Exchanging information with new care workers appeared to be important, so that knowledge could be shared.  The HOPES research suggests that this was wide-ranging, from biographical information, nuanced knowledge of what care work might entail with the service user, and messages of moral support for when things may get heated:

“I printed out like a list of step by step, things to do with the carers.  And I’d give a life history, I’d give them about her personality and what to expect.  She can be a bit fiery, she might say things, don’t take it to heart, let it go over your head.  Don’t be scared by it either, because sometimes when people are firing things at you, you think I need to get out this situation, I’m making it worse.  But actually, she’s just venting off a little bit.  Just agree with her and don’t take it to heart.  She also sometimes used to accuse people of things, so the care companies beforehand used to send carers in twos and that really didn’t work at all, because the moment the two carers started to talk to one another she’d be “what the hell are you doing, my house, you’re here to see me, not to talk to one another”.  So again, it was that respect thing, “you’re here to see me, your attention should be on me”.  

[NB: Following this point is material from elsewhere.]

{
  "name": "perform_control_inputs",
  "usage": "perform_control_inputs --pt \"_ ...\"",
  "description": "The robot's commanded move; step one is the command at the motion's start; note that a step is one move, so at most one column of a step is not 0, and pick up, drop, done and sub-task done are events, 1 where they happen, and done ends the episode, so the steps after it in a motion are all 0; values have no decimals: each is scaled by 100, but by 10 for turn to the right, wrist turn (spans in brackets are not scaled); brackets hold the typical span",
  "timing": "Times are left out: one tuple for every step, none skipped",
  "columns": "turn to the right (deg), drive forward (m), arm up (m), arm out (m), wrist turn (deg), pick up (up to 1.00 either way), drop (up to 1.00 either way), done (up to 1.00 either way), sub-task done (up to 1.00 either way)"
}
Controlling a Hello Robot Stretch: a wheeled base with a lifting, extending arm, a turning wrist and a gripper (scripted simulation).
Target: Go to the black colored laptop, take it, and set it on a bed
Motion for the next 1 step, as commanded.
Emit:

It may also be helpful for support workers to make suggestions about how best to match the characteristics of carers to the older person’s preferences e.g. the care worker who may be most likely to be able to provide continuity of care or sending an older carer if the individual prefers.

Not all service users can remain in their own home, and ultimately transfers of residence to a care home is common amongst older people with dementia and mental health needs. In the HOPES research, this was not often seen as “defeat”.  Often support worker intervention delayed entry to a care home, or provided a better quality of life for the time they remained at home.  Also, it appeared that support workers were important in easing the transition from home to residential care, such as in this example:

“So we managed to get her to agree to care and then she decided she wanted to go for a little trip down to see her brother. So her niece took her down. She went to look at a care home down there and then she came back and talked about it. So we, sort of, talked about it, how she liked being down there because she had more people down there to see. But she eventually decided to go into care. But it was just the thought of packing up, so her niece came and spent a week with her, helping her pack up. So we did a lot of work with her, for her to then go into care unfortunately. But she would never have accepted doing that prior to having me going in as well. Because she wasn’t keen on the idea of services going in.”